After quickly downing his drink, the man replies, “I found my wife in bed with my best friend.”

‘Wow,” says the barkeep. “What did you do about it?” “I walked over to my wife, looked her in the eye, told her to pack her stuff, and get the hell out.”

“That makes sense,” remarks the barkeep… “And, what about your best friend?”

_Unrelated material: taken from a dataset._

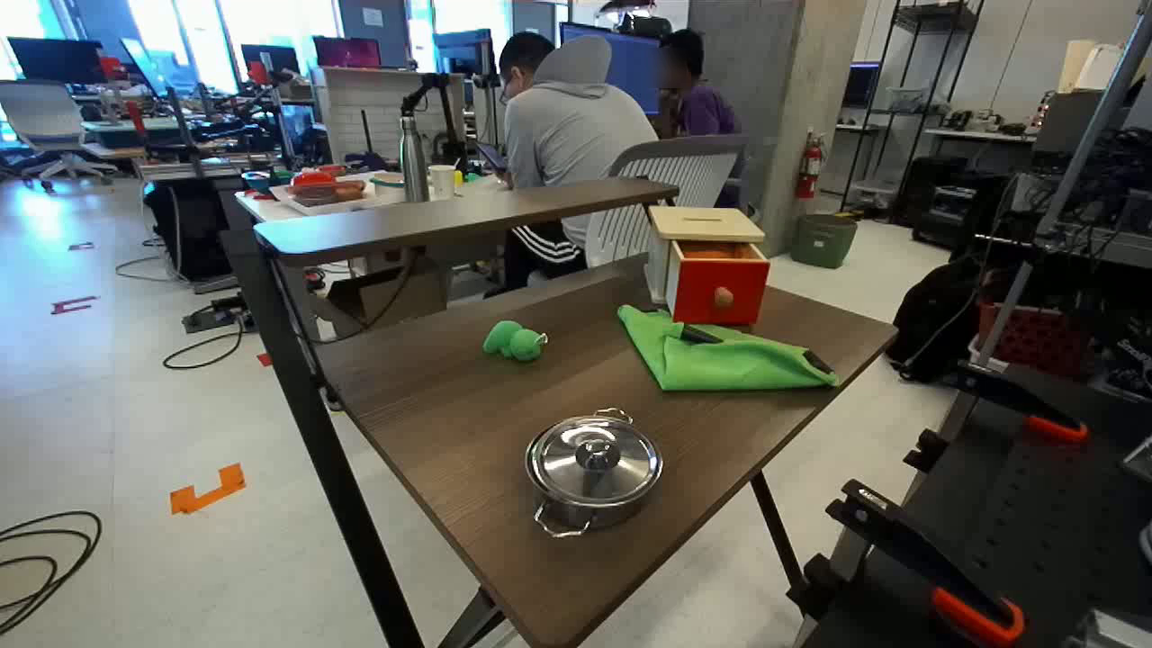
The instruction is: Close the drawer
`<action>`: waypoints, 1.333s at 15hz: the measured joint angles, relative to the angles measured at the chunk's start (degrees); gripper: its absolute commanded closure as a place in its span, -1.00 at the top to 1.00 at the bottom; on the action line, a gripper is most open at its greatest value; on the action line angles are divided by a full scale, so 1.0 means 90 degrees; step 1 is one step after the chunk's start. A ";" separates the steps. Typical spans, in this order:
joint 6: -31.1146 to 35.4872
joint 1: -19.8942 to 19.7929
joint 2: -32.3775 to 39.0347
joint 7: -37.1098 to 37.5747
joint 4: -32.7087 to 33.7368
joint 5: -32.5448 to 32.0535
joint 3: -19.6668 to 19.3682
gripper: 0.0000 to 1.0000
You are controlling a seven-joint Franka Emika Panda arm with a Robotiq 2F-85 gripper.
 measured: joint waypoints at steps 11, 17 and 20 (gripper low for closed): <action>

“I looked him right in the eye and yelled, **Bad Dog** “

A fellow came into a bar

A fellow came into a bar and ordered a martini. Before drinking it, he removed
the olive and carefully put it into a glass jar. Then he ordered another martini
and did the same thing. After an hour, when he was full of martinis and the jar
was full of olives, he staggered out.
“Well,” said a customer, “I never saw anything as peculiar as that!”
“What’s so peculiar about it?” the bartender said. “His wife sent him out for
a jar of olives.”

Monkey Tail in the Cognac

The scene: a posh bar, velvet draperies, pianist playing a soft jazz in the background. A patron orders a cognac. The waiters brings him one and, no sooner has he left the drink on the man’s table that a little monkey runs from one end of the bar, jumps on the table, dips his tail into the man’s cognac and leaves as quickly as he appeared.”Strange…” thinks the man. “This is quite unexpected. It’s actually sort of funny. No big deal. I’ll just order another one.” So, he orders another cognac. Almost immediately, the monkey comes back in a flash, dips his tail and runs away”Well, once is barely funny. Twice is wearing thin on my sense of humor.” Still, he decides to order another one anyway. Of course, as soon as the waiter leaves the table, the same thing happens again. Angrily, the man gets up and walks to the pianist, who was playing lazily next to him and says, “Do you know the little monkey who dips his tail in my cognac?””Why, no.” Says the pianist. “But if you hum me a few bars I can play it for you.”

Drunk Driving Test

A cop saw a car weaving all over the road and pulled it over. He walked up to the car and saw a nice-looking woman behind the wheel. There was a strong smell liquor on her breath.He said, ‘I’m going to give you a breathalyzer test to determine if you are under the influence of alcohol.’ She blew up the balloon and he walked it back to the police car. After a couple of minutes, he returned to her car and said, ‘It looks like you’ve had a couple of stiff ones.’ She replied, ‘You mean it shows that, too?’